[Work order]:
From the records below, copy each line in which the string "things" occurs.

[Listed entries]:
———

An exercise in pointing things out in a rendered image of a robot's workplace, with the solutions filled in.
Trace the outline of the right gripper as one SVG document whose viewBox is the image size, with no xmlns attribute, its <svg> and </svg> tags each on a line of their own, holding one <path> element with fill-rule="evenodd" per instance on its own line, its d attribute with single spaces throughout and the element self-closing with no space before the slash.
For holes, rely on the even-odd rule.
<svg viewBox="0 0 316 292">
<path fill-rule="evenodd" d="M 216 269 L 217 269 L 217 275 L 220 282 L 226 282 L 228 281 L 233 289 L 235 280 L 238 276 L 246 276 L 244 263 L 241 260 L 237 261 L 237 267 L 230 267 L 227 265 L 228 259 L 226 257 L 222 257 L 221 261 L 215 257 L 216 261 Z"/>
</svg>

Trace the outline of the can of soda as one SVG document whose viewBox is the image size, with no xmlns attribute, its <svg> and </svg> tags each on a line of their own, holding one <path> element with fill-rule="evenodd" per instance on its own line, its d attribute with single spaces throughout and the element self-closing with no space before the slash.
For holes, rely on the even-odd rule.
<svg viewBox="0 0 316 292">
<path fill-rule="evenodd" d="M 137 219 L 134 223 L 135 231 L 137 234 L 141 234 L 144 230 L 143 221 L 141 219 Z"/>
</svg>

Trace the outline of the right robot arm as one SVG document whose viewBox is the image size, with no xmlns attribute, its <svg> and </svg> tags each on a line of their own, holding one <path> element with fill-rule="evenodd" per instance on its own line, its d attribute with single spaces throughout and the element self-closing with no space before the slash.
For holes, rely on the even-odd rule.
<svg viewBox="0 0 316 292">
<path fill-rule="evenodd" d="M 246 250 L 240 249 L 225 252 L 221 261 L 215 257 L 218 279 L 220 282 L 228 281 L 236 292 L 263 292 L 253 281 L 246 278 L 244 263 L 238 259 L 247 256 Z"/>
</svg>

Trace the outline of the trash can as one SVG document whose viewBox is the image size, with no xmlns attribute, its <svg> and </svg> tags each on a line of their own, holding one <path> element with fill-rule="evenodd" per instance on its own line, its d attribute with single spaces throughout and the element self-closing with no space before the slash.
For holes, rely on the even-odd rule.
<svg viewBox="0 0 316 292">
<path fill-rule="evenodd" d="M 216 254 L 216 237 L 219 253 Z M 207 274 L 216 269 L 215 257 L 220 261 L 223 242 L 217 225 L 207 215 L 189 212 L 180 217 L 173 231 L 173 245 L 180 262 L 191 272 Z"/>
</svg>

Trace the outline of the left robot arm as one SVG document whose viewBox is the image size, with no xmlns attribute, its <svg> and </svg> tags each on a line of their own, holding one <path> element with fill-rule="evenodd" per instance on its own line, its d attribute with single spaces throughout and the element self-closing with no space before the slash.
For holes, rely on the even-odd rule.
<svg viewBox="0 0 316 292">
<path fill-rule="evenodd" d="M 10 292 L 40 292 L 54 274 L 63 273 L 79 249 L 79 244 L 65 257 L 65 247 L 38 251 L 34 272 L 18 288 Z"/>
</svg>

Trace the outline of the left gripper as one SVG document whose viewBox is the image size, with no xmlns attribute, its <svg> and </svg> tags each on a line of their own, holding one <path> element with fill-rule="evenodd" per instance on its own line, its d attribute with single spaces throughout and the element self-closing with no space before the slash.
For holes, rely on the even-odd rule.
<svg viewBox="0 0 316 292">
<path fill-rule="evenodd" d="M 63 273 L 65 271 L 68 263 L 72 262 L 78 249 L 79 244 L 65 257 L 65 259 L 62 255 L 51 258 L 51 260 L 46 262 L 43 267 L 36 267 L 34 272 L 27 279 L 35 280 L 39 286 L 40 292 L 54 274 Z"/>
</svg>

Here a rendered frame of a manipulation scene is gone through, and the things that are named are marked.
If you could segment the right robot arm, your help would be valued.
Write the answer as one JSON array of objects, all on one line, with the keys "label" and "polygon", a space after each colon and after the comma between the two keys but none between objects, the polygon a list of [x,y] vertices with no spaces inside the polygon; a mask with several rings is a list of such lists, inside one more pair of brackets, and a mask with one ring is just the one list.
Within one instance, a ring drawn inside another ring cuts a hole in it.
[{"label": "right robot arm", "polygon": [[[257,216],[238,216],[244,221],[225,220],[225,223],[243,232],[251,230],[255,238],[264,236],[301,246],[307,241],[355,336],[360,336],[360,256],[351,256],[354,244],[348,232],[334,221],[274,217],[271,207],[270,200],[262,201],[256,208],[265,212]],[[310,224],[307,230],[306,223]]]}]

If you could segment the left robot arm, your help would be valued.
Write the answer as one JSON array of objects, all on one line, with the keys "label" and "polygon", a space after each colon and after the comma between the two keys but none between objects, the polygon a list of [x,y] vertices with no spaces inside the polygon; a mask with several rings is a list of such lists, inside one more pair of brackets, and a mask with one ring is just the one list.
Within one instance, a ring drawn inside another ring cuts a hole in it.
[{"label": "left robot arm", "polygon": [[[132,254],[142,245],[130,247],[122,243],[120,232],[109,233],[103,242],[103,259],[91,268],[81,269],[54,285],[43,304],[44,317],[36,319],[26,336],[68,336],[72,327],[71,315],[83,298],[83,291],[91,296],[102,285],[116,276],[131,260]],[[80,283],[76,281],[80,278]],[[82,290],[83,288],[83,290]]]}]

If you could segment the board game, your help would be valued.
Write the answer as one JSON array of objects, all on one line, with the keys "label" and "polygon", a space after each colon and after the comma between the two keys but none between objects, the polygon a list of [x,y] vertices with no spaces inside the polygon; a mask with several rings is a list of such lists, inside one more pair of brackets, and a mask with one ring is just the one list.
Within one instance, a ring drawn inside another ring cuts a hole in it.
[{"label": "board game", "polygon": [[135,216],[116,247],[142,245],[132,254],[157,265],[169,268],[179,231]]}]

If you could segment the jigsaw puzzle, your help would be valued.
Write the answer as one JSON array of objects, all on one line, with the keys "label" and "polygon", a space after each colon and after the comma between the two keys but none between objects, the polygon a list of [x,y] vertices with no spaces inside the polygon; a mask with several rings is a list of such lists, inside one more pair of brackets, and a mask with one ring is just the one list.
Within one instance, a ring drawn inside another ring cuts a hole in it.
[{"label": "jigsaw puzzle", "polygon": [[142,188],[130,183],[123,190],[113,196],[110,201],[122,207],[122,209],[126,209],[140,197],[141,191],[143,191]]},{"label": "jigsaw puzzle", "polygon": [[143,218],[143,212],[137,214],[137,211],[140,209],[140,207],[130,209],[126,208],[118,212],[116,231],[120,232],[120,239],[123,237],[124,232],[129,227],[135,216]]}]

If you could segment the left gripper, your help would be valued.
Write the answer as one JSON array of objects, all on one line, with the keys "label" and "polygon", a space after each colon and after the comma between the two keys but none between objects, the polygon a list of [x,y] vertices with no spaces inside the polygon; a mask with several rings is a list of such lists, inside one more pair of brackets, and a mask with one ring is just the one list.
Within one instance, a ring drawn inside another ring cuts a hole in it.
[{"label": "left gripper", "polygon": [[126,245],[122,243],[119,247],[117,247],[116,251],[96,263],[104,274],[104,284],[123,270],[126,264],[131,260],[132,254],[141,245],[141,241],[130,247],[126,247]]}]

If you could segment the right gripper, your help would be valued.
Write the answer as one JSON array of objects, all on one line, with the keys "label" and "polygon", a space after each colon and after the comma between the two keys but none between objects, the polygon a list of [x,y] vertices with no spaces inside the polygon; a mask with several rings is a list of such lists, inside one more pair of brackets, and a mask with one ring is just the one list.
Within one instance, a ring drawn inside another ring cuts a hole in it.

———

[Response to this task]:
An exercise in pointing things out in a rendered image of a robot's workplace, with the solutions filled in.
Here a rendered frame of a manipulation scene is gone through, and the things that are named are marked.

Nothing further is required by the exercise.